How people diagnosed with schizophrenia explain their noncompliance with prescribed medications

Michael Charles Rubin (1996)

Medication noncompliance among psychiatric outpatients accounts for a significant number of hospital readmissions. Only one previous study (Pool & Elder, 1985) was found that asked noncomplying people diagnosed with Schizophrenia why they stopped taking prescribed medications. The present study replicated the Pool and Elder (1985) study. Forty people diagnosed with Schizophrenia and Schizoaffective Disorder who had been rehospitalized and noncompliant with medications were administered the true false questionnaire used in the previous study.
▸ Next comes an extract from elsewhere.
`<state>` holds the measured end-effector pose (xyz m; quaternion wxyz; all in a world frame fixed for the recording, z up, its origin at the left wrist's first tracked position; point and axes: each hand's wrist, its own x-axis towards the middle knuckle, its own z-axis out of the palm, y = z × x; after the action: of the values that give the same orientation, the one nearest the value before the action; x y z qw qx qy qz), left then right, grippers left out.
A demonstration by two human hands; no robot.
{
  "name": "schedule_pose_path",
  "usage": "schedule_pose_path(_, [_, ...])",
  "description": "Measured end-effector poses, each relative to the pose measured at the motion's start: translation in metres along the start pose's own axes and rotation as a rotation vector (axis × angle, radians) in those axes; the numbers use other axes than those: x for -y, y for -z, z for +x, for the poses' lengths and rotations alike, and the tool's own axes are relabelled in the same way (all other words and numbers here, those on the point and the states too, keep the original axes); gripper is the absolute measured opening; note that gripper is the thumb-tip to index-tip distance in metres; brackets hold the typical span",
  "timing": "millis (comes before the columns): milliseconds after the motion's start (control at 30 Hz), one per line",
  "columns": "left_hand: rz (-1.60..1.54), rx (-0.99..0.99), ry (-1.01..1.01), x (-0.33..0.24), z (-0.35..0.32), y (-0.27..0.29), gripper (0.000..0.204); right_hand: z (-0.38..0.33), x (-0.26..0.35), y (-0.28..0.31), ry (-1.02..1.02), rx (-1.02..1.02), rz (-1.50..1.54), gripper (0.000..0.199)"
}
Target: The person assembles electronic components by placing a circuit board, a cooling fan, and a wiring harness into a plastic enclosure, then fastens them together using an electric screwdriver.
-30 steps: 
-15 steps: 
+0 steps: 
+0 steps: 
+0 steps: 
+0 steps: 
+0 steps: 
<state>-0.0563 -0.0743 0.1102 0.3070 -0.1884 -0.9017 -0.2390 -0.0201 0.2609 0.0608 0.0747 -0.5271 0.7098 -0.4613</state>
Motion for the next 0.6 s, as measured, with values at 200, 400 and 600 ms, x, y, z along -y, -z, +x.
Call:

Frequency data were analyzed for the entire sample and three subgroups based on: Gender, Age (over 36 y.o. and under 36 y.o.), and Diagnosis (Schizophrenia/Schizoaffective Disorder). In addition, a factor analysis determined which combinations of reasons the entire sample and subgroups identified as why they stopped taking medications. Factor Analysis organized the reasons for stopping medications into 5 factors; (1) Side Effects, (2) Low Risk/Benefit Ratio, (3) Mistrust of Treatment Setting, (4) Social/Vocational Interference, and (5) Negative Support System. Side Effects were the most common groups of reasons in the entire sample. Factor 1 was significant in the Gender and Age subgroups. Females were more likely to stop medications due to side effects than were males and younger subjects were more likely to stop medications due to side effects than were older subjects. Factor 4 was found to be significant in the Age and Diagnosis subgroups. Younger subjects were more likely to stop medications due to social/vocational reasons than were older subjects and subjects diagnosed with Schizoaffective disorder were more likely to identify social/vocational reasons for noncompliance than were subjects diagnosed with Schizophrenia. The results of this study indicate that pharmacological efforts to minimize side effects over the 10 years since the Pool and Elder (1985) study, have had minimal effect. Side effects continues to be the primary reason people with Schizophrenia fail to take medications. In addition, the results of this study will be useful to clinicians to the extent that demographic subgroups will require different areas of attention when teaching about medication.